Production of [3H]hexosamine-labeled proteoglycans by cultures of normal and diabetic skin fibroblasts: dilution of exogenous [3H]glucosamine by endogenous hexosamine from glucose and other sources.

Human skin fibroblast monolayer cultures from two normal men, three Type I diabetic men, and one Type I diabetic woman were incubated with [3H]glucosamine and [35S]-sulfate for varying periods of time. Incorporation of 3H into macromolecules appearing in the medium was linear after approximately 45 min, and incorporation of 35S was linear after approximately 30 min. The amounts of 35S-proteoglycan formed by each of the cultures during 5-h incubations were compared and were found to be fairly similar for the six lines, varying from 0.08 to 0.14 nmol sulfate/microgram DNA. Isolated 3H,35S-glycosaminoglycans were then treated with chondroitin ABC lyase to characterize the location and degree of sulfation.
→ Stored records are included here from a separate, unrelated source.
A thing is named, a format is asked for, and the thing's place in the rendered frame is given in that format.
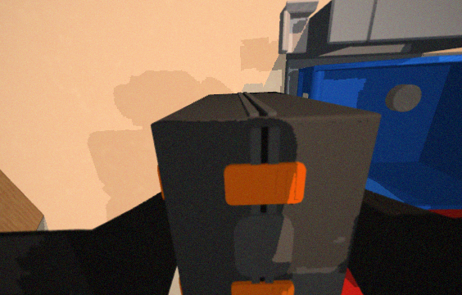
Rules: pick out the red open bin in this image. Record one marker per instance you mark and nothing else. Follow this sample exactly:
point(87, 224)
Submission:
point(350, 286)

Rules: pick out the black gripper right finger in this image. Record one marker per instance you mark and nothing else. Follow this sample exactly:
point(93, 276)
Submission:
point(400, 249)

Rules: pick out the grey metal disc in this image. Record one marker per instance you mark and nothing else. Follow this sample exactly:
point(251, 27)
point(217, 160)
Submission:
point(403, 97)

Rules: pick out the grey metal rack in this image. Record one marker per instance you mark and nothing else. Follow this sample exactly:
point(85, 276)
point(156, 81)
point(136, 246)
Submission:
point(351, 25)

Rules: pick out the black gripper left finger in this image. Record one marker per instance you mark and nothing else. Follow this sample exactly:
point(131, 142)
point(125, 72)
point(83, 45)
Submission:
point(135, 257)

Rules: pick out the blue bin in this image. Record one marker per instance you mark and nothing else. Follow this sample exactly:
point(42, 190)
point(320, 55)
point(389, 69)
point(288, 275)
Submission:
point(417, 156)

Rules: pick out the dark grey case with orange latches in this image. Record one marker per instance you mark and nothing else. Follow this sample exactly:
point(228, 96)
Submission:
point(263, 191)
Results indicated a considerable variation in completeness of chondroitin/dermatan sulfation and in proportions of 6-sulfation to 4-sulfation among the various lines. However these variations did not seem to be related to whether the cells were from normals or diabetics. 3H,35S-Labeled disaccharides were isolated and ratios of 3H to 35S determined in order to calculate the [3H]glucosamine dilution by endogenous glucosamine derived from glucose or other sources during the period of incubation. Dilutions varied widely from 160- to 635-fold among the different cell lines, but the variations did not seem to be related to whether the cells were from normals or diabetics.